I woke up at 5am. On the east there was a red pre-dawn haze. On the west the full moon was slowly setting down. I watched the two heavenly bodies for a bit, and then decided to try to sleep again.
At 6am, Sigala came with a wake up call. We gathered in the living room and got a short briefing from Mif, one of the three dive masters. I later found out that Mif is a shortening of his family name. The other dive masters had similar shortened names - Dos (spelled Douth) and Deco (or Deggo, I never really knew).
We got onto the dive boat and started arranging equipment. I had some problems with mine (as I had pieces gathered from different components). In the end it seemed that I am set. We were divided into three groups of six people each. Ayelet and me were with Mif. With us were David & Anat, and Doron & Omer.
Dive #1 - Velassaru beru, S. Male Atoll, Outer reef. Start 210, end 50, Time: 43min Depth: 32m
The Dhoni took us to the outer side (facing out of the atoll toward the ocean) of the island next to us. We jumped into the water, and immediately felt the current. We descended down and were immediately swept away by the current. The wall next to us was full of life, with large schools of fishes going along the wall.

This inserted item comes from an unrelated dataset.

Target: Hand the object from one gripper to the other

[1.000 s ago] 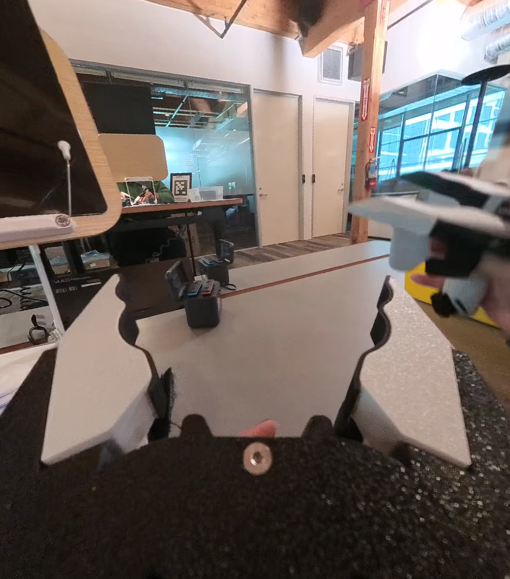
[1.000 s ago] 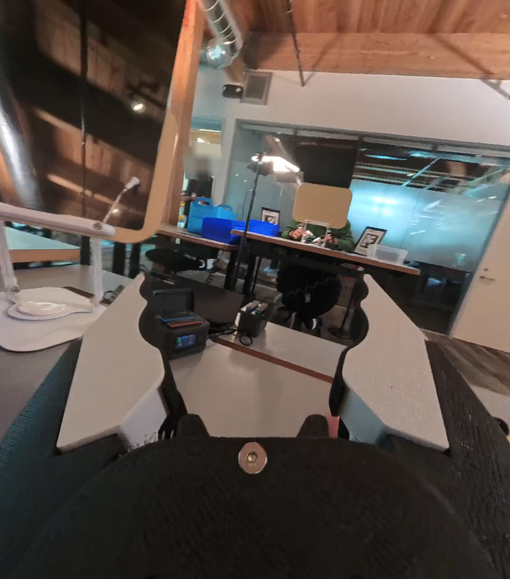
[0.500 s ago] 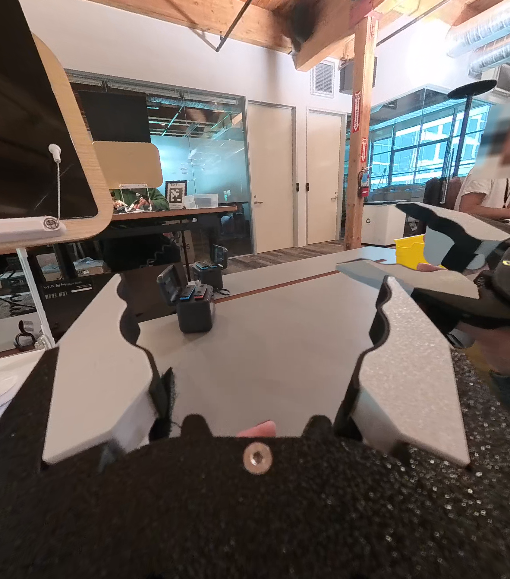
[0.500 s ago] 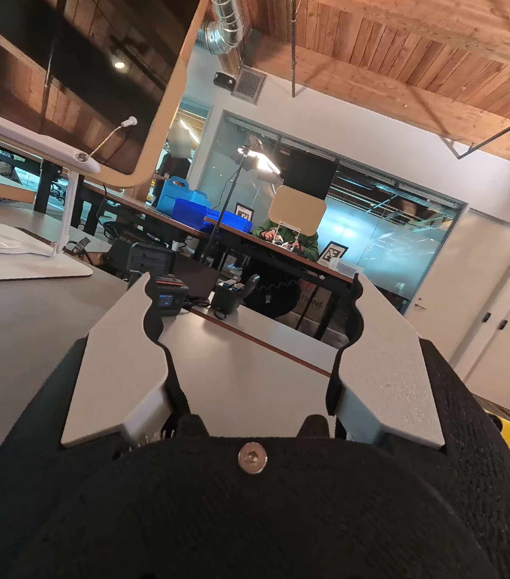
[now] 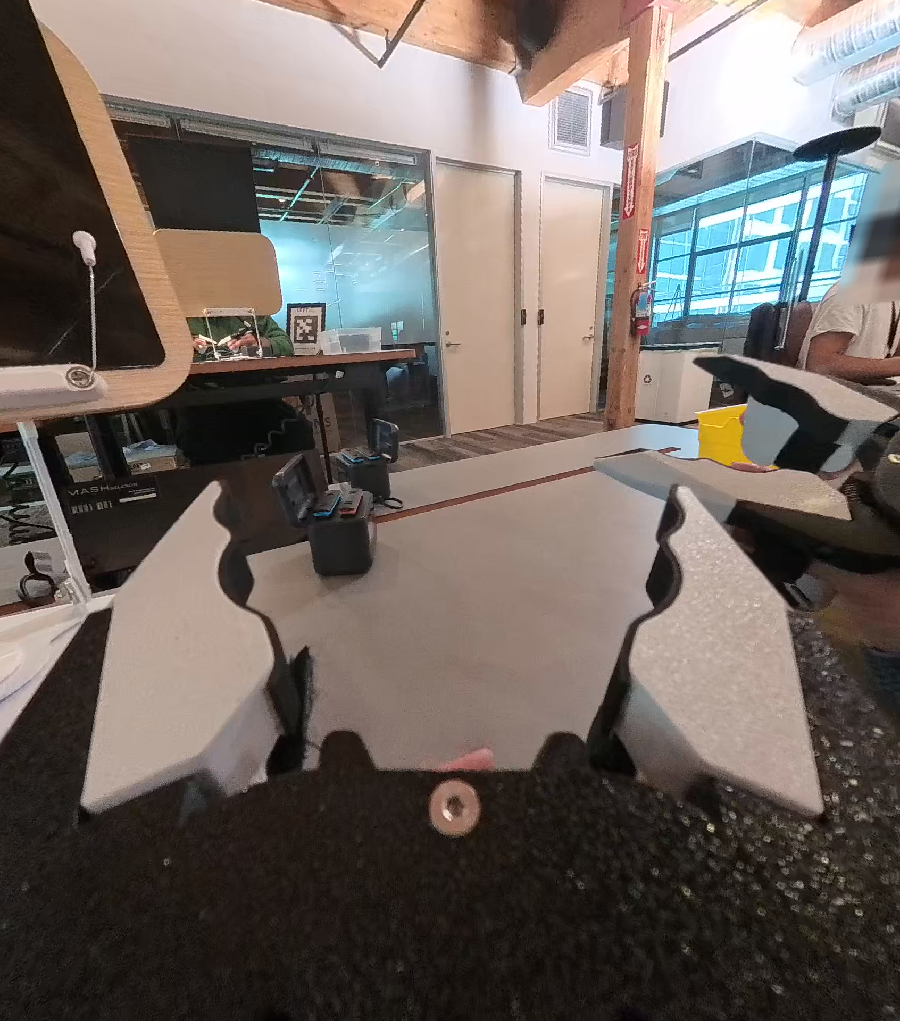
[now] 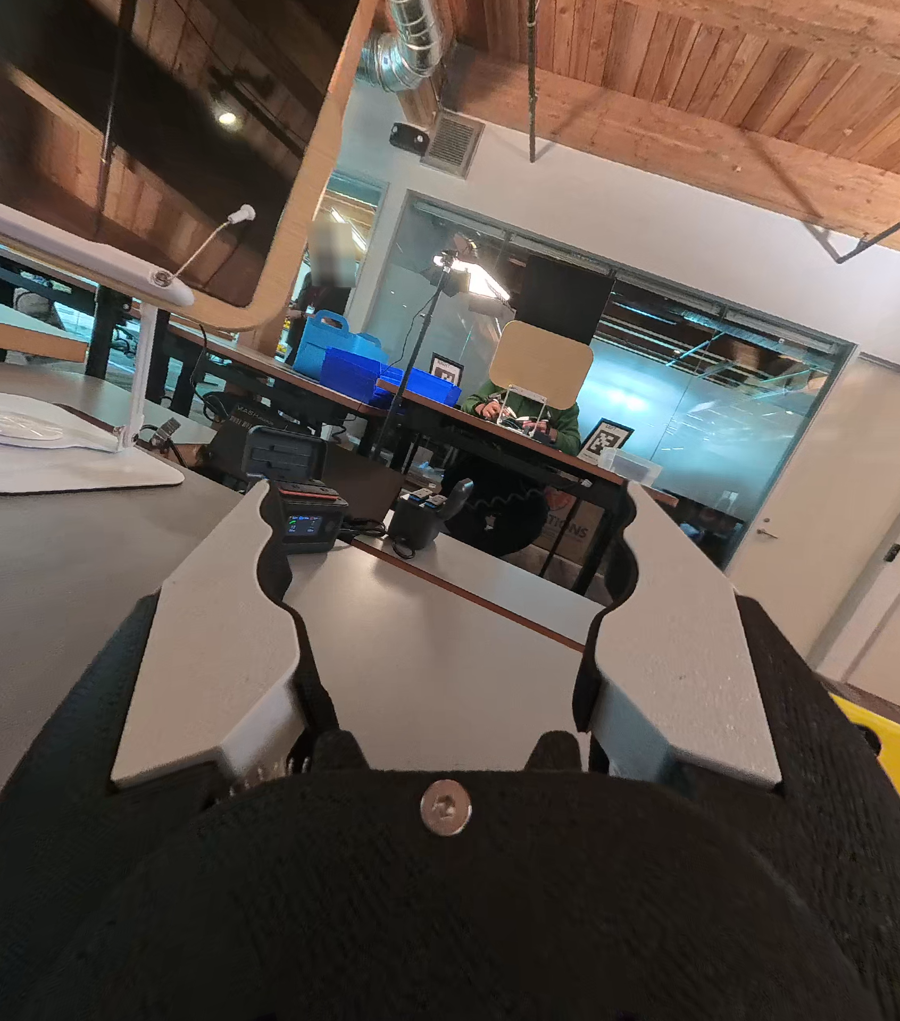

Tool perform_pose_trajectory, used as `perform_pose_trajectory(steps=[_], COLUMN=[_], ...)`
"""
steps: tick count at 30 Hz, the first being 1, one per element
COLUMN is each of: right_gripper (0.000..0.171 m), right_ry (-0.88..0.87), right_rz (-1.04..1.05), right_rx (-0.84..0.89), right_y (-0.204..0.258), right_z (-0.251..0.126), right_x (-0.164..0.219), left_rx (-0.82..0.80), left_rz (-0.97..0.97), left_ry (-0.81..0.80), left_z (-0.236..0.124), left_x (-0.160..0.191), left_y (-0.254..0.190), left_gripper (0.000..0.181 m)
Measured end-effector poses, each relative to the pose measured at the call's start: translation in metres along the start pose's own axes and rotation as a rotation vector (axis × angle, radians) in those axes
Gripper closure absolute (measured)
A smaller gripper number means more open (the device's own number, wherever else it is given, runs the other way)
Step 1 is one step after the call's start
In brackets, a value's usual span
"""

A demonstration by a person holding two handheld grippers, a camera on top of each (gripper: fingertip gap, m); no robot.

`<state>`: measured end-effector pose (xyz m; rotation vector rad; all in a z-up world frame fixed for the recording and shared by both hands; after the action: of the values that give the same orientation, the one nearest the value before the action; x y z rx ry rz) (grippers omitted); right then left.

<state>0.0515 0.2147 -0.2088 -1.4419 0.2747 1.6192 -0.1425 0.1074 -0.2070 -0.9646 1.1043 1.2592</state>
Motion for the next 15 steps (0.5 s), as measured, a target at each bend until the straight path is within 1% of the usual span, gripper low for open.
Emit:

It took me some time to get adjusted with my gear and biouency. I went into an overhang to take some pictures and felt very unsure of my balance. It took a minute to realize that my tank was half falling from its place. I chased the dive master, and then spent several minutes while he tried to fix it. Later after going into the boat I realized that I didn't assemble the straps properly :-(
While of this was going on, a devil ray passed us from above, and I totally missed it. At some point the current switched sides (I am not sure if this is because the depth), and we started going in the opposite direction.
All by all it was a very nice dive, some technical problems but still enjoyable. The wealth of fish and corals seems very promising for the next few days.
Going up from the dive to the Dhoni we got the equipment secured. As with previous safaris, it was great not to have to disassemble anything, just put the whole rig into its place. The Dhoni collected all of us in small groups (as some buddy pairs went up early due to air consumption).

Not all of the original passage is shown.